* **TRY IT**
The word "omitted" marks the lines to keep; find each one in the data and copy it.

* **INPUT**

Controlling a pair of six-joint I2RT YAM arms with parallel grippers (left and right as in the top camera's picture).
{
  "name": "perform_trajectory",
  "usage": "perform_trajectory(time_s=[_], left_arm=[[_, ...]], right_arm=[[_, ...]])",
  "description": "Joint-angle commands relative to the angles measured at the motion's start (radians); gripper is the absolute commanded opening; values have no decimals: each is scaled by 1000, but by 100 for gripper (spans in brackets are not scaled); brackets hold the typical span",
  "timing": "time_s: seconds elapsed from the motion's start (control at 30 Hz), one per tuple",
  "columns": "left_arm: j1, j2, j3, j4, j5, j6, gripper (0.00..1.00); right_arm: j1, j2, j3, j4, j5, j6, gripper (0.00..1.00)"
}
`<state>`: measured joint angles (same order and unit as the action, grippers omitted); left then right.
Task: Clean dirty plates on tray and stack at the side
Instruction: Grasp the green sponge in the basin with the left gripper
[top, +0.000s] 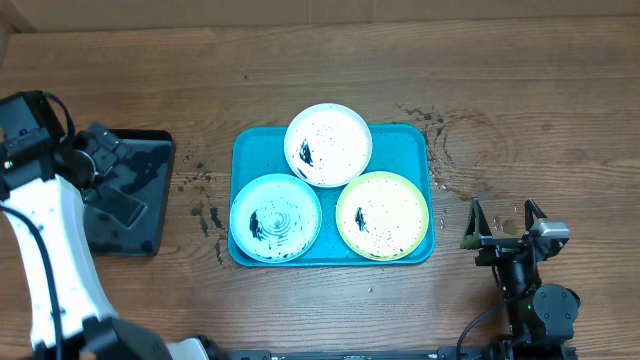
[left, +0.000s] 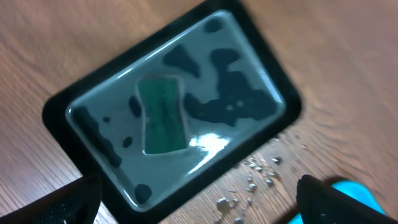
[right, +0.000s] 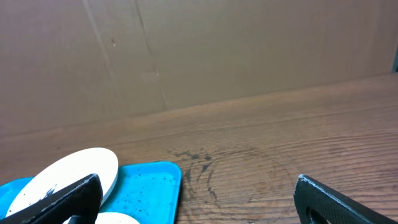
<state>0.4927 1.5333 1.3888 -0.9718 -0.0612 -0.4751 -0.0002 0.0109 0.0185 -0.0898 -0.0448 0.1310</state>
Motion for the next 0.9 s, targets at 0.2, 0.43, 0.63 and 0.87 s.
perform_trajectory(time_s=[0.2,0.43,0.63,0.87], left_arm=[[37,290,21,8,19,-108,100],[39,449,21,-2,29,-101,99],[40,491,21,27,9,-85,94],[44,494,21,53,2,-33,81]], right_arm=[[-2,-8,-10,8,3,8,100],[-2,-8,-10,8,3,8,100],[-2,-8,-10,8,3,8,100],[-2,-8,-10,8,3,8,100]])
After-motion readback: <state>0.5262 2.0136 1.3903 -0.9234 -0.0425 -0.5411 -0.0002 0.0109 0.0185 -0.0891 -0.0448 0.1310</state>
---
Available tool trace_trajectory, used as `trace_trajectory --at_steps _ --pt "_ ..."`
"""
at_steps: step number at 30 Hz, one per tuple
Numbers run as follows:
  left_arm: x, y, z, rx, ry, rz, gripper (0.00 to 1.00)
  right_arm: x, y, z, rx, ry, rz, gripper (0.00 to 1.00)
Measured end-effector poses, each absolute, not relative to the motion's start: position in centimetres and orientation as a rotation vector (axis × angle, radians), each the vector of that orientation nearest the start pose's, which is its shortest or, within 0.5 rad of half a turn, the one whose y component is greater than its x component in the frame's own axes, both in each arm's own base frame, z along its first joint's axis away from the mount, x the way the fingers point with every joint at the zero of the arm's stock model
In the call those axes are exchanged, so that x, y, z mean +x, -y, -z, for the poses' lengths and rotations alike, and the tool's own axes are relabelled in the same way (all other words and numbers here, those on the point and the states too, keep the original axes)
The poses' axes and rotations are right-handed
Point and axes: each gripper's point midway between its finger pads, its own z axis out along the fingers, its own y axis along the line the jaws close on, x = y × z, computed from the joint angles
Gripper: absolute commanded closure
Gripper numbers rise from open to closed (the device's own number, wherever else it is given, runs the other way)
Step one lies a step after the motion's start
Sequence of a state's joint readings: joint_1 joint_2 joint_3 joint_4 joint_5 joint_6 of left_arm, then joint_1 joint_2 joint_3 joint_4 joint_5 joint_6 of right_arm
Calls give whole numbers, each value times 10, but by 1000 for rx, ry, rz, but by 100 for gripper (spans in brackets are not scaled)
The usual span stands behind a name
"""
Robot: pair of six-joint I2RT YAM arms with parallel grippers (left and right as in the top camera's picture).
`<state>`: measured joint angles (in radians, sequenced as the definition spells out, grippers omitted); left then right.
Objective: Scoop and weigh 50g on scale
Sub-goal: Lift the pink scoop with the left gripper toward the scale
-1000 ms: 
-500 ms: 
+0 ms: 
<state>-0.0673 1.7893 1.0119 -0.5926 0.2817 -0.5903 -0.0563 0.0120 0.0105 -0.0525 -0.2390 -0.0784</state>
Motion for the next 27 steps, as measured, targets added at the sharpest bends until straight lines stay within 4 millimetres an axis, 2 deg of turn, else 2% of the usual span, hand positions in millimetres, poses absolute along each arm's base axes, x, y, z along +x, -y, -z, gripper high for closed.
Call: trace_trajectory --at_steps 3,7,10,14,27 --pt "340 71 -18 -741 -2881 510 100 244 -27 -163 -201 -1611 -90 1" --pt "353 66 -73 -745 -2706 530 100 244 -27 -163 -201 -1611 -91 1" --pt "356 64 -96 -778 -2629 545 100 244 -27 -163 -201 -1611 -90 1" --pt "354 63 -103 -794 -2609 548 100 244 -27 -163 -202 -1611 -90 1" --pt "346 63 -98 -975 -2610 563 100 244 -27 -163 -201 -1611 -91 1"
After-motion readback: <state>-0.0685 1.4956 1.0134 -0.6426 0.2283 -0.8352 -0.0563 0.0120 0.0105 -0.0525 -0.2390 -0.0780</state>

* **RESULT OF THE EXERCISE**
`<state>`: measured joint angles (same order and unit as the action, grippers omitted); left then right.
`<state>`: measured joint angles (in radians, sequenced as the definition spells out, grippers omitted); left then right.

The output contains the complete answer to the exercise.